The creator of #Gentleminions, Australian teenager Bill Hirst, posted the video of him and his friends dressing up for the latest minions movie against the song “Rich Minion” by Yeat (which happens to be featured in the film and is an ode to the little creatures). In the snippet, the group of young men ride up and down an escalator at their local mall and clap in response to the film’s opening titles. The post now has 36.8 million views and 8.8 million likes.

https://www.tiktok.com/@bill.hirst/video/7114190265358847234

Since then, Universal Pictures has tweeted their gratitude to all those attending the film in suits, and the official Minions TikTok account even commented on Hirst’s original post. As the trend has continued to grow, analysts have spent time trying to decipher how it is affecting ticket sales. According to Insider, 34 percent of attendees this weekend were between the ages of 13 and 17—peak Gen Z range.

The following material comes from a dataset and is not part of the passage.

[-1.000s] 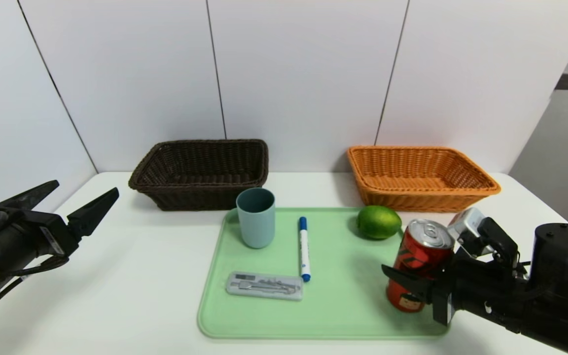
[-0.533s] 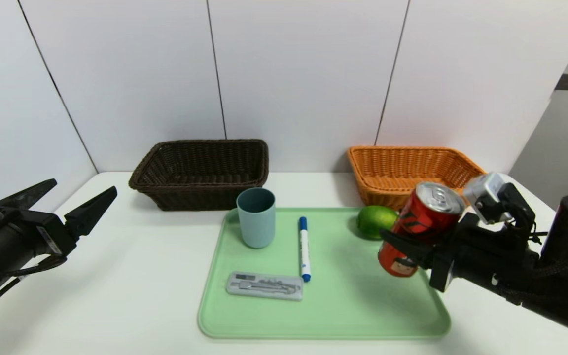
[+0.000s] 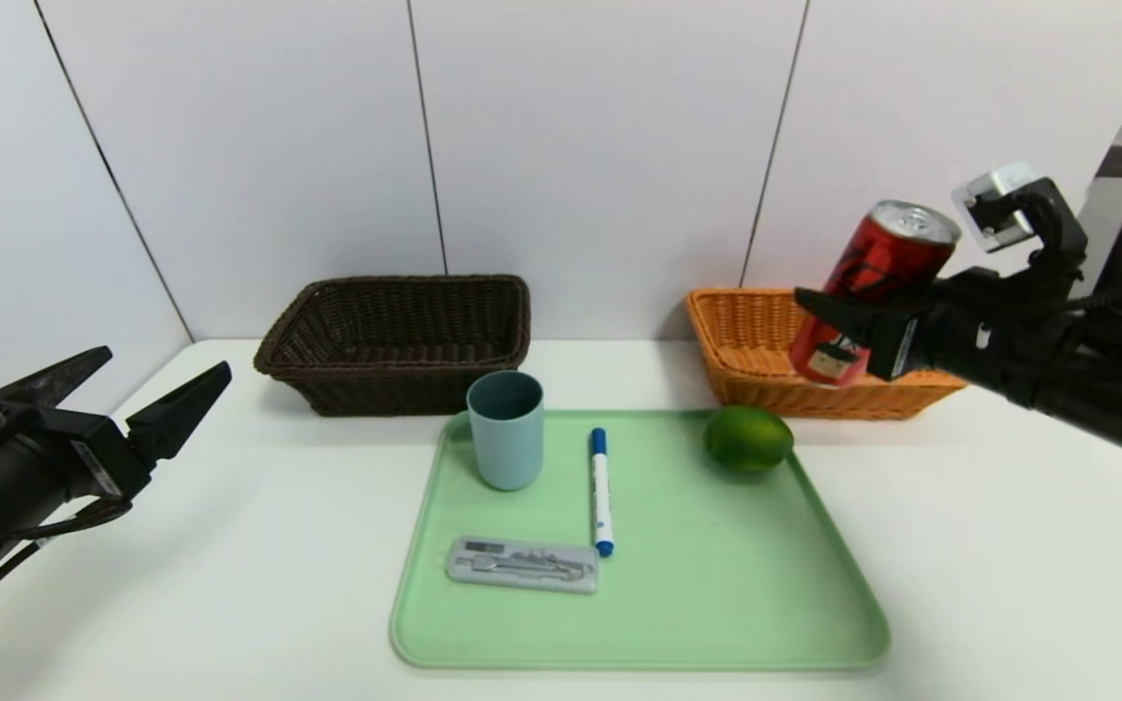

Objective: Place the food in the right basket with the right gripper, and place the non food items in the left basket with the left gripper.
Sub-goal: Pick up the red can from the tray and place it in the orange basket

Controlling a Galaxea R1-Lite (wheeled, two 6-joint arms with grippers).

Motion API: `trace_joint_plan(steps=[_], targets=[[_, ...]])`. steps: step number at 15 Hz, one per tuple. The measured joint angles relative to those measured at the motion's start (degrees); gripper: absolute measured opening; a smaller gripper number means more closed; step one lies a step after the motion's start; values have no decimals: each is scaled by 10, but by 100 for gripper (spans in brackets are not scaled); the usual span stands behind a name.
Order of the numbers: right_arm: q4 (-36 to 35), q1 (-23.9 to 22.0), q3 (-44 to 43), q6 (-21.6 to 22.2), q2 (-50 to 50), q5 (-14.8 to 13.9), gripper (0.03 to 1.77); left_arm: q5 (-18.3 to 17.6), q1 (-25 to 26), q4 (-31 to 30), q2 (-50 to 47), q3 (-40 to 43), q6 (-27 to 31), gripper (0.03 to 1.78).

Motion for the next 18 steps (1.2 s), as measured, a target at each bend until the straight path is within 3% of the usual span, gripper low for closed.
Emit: trace_joint_plan(steps=[4,10,18], targets=[[43,-78,-117,-18,60,-2,98,0,0,0,2,-1,-1,169],[46,-151,-224,-37,182,-36,98,0,0,0,2,-1,-2,169],[41,-187,-253,-40,281,-83,98,2,0,2,2,4,-4,169]])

For many members of Gen Z, the trend is propelled by a nagging nostalgia that has long motivated previous generations. With Despicable Me released in 2010, today’s teenagers remember it from childhood. In an interview with NBC News, Hirst said that he enjoyed watching the film because of the sentimentality he associates with the franchise.

But the trend hasn’t been all beneficial. Movie theaters are reporting that those participating in #Gentleminions can be a mixed bag. According to the Guardian, some theaters in the UK have banned followers of the fad due to incidents in which they have allegedly been disruptive of the children’s movie.

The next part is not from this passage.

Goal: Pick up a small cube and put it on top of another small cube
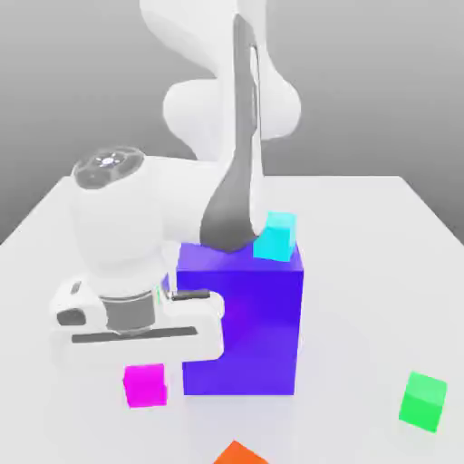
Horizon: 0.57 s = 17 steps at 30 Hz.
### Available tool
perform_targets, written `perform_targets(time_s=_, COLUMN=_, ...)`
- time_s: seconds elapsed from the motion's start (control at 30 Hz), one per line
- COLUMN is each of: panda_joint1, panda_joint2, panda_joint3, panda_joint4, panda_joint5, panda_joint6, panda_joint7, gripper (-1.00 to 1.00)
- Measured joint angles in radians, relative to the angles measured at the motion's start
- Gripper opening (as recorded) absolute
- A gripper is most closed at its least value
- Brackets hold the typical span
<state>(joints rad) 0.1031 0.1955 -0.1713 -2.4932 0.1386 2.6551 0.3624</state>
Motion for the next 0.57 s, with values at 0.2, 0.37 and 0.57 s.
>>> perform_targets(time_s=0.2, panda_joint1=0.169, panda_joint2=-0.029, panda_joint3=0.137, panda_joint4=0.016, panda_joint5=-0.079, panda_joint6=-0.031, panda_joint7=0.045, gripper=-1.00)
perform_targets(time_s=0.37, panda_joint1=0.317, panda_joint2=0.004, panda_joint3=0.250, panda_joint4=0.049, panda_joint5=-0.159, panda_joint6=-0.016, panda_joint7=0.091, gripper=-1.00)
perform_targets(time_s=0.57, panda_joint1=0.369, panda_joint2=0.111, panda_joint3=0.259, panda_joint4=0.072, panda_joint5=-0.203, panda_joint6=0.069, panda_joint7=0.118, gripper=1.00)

One TikTok user posted about a complaint about how the suit-n-tie-clad moviegoers left a mess of popcorn on the floor, in early signs of a potential West Side Story dance-off. Still, these instigators are far from representative of all zoomer Minion-devotees. Regency Theaters President Lyndon Golin told the Los Angeles Times that #Gentleminions partakers have only helped make the atmosphere of the theater livelier and more fun for all.

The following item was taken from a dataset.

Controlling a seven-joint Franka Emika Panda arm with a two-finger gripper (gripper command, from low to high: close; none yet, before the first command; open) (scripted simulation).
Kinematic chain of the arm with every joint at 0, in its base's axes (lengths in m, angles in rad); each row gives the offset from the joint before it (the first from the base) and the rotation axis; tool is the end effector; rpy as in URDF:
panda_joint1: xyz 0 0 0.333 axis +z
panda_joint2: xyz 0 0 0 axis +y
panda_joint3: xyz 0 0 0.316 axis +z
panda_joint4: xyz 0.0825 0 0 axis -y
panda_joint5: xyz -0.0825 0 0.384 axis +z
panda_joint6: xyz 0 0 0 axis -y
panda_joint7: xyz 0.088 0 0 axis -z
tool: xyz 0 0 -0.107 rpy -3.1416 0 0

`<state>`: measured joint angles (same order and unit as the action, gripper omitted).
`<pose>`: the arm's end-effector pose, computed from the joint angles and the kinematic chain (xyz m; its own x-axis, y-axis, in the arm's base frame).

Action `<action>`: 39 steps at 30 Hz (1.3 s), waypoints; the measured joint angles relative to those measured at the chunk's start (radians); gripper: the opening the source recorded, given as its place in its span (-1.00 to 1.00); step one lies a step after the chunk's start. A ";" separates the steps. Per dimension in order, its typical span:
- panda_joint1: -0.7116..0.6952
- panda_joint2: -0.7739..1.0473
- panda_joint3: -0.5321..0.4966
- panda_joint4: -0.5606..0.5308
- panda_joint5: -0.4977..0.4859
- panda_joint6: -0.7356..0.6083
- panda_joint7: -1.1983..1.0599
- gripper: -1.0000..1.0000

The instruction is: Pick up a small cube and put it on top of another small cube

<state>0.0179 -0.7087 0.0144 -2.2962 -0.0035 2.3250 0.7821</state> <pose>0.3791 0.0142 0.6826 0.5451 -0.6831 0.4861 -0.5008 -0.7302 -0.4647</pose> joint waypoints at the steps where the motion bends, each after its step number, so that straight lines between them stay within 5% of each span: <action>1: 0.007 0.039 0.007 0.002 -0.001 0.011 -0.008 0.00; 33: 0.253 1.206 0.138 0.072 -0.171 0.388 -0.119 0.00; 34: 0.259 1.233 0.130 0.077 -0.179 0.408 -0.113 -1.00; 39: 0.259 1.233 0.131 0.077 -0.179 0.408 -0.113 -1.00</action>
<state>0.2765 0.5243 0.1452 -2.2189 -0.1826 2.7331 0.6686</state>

I’m an adult with no young children. Why should I care about this film?

If you’re not coming for the slapstick comedy, Minion shenanigans, or colorful animation, then you might at least get a kick out of the soundtrack. The entire list of songs for the film was put together by Jack Antonoff, one-third of the currently-disassembled NYC pop-rock band, Fun, and a sought-after songwriter and producer known for working with Taylor Swift.

Antonoff managed to secure a slew of popular artists to record covers of older songs for the film, including Kali Uchis (who sang João Gilberto’s “Desafinado”), St. Vincent (who released a cover of Lipps Inc.’s “Funkytown”) and H.E.R. (with Sly and the Family Stone’s “Dance To The Music”). Though the soundtrack is composed primarily of covers, Antonoff got Diana Ross and Tame Impala to produce an original song for the film entitled “Turn Up The Sunshine”. So the soundtrack for Minions: The Rise of Gru might actually be the album of the summer.

In conclusion…

Maybe now you’re onboard. Or, perhaps not? Either way, it doesn’t change the fact that Minions are probably taking up more of your brain-space than you ever intended, and that they may never stop.